皇室だけではない…藤原定家の子孫・冷泉家が伝える「歌会始」
「そんなね、元公家いうても別に、いまでは普通の家ですよ」
取材を申し込んだ際、貴実子さんはこう言って笑ってみせた。しかし、そこは800年余の歴史を誇る冷泉家。21世紀の現在も、旧暦にのっとって1年を過ごしていることだけをみても、やっぱり普通とは言い難い。
「それはホンマです。歌会始だけは、よそさんが『あけましておめでとう』と、あいさつしてはるのに、『うちはまだ12月ですから』言うてるわけにもいかんから。なんとなくお正月だけは新暦、みなさんと一緒にしてますけど。ほかは旧暦でやってます」
歌会始と並ぶ重要な年中行事、七夕の夜の「乞巧奠」をはじめ、桃の節句や端午の節句も、すべて旧暦で執り行う。そうすることが、日本の伝統を守ることに通じると冷泉家の人たちは信じている。

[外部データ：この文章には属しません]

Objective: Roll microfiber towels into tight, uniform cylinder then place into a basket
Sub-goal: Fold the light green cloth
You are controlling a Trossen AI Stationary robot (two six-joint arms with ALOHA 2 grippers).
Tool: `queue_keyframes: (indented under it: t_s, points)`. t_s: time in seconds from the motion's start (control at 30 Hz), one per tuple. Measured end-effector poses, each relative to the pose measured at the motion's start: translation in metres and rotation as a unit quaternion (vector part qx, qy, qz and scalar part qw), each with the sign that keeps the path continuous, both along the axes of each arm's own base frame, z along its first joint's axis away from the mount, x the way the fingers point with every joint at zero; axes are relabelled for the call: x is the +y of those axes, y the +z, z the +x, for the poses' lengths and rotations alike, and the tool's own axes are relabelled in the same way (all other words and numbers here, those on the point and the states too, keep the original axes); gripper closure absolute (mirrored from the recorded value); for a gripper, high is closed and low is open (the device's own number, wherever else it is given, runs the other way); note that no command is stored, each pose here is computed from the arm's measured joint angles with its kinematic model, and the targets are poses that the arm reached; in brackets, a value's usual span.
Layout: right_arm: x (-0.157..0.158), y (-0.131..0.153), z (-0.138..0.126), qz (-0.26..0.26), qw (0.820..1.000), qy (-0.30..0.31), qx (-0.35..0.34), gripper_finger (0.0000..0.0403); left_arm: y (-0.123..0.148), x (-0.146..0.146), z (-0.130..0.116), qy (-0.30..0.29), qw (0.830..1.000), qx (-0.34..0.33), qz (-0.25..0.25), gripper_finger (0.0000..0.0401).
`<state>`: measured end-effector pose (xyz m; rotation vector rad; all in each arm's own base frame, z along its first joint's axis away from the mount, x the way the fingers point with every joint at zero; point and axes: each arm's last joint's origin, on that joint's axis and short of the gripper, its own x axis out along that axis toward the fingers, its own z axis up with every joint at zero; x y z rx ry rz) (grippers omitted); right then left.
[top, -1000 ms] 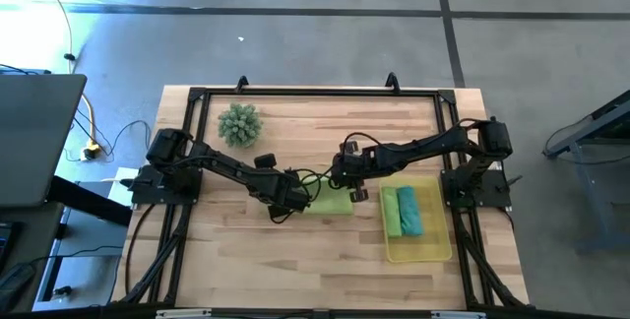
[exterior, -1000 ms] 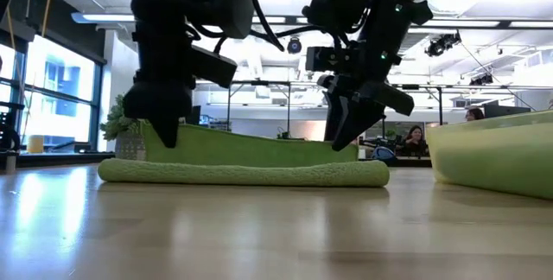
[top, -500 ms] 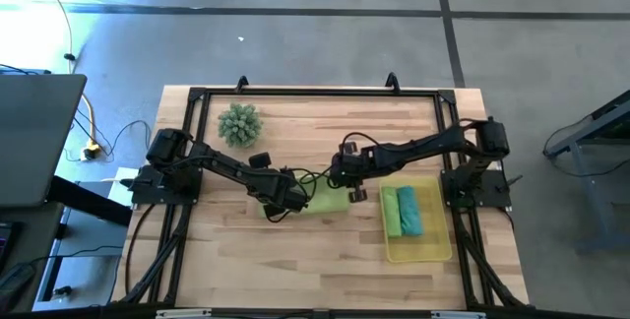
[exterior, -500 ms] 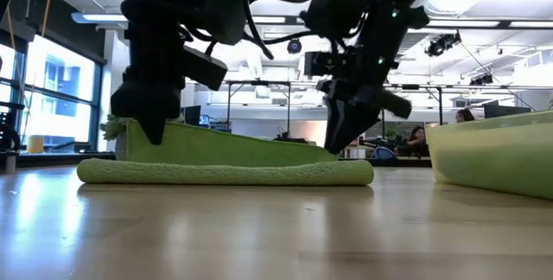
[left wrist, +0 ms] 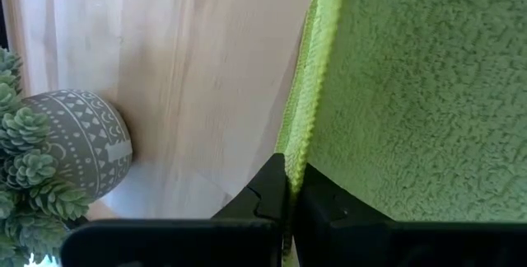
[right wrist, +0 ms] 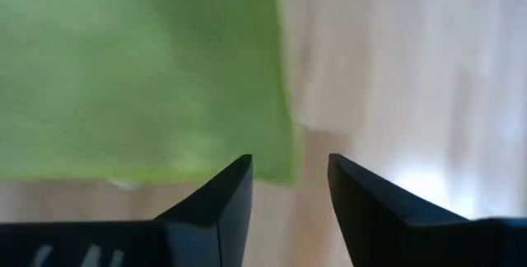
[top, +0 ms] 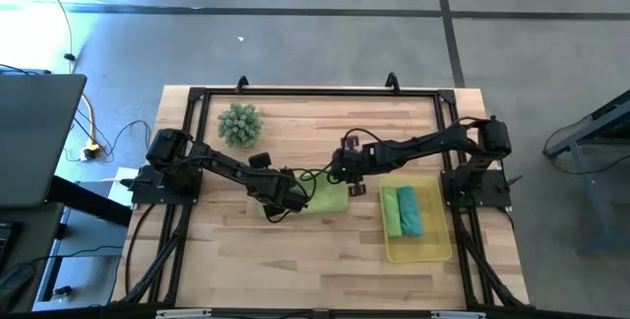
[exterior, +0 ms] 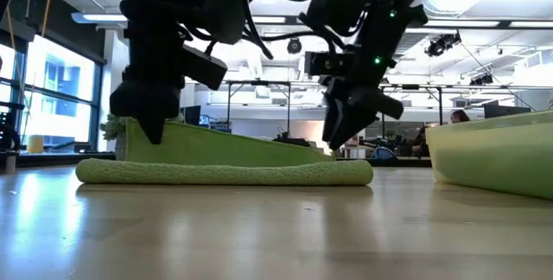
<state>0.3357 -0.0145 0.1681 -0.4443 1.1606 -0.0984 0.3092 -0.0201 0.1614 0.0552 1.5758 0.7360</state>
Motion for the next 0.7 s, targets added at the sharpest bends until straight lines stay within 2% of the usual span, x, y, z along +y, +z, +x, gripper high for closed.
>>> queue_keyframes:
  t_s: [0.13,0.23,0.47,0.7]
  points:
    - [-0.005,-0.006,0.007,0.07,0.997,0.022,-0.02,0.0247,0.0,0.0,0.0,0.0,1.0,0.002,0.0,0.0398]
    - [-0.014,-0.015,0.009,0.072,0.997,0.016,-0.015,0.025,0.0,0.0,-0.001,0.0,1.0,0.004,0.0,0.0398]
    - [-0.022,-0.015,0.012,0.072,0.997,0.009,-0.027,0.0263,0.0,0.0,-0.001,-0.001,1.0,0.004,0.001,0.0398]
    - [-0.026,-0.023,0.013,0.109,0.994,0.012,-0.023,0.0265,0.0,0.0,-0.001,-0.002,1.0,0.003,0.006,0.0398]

「乞巧奠は星祭り。新暦の7月7日って、たいがい梅雨の真ん中。星もへったくれもないですよ。同じく新暦3月3日なんて、まだ、さぶいさぶいですよ。それが、旧暦ならおよそ1カ月後ですから、桃の花が咲くほんわかした陽気になって。歌を詠むには、そのほうがぴったりくるんです」
先祖から継承した日本の伝統を、ただひたすらに、営々と守り続けてきた冷泉家。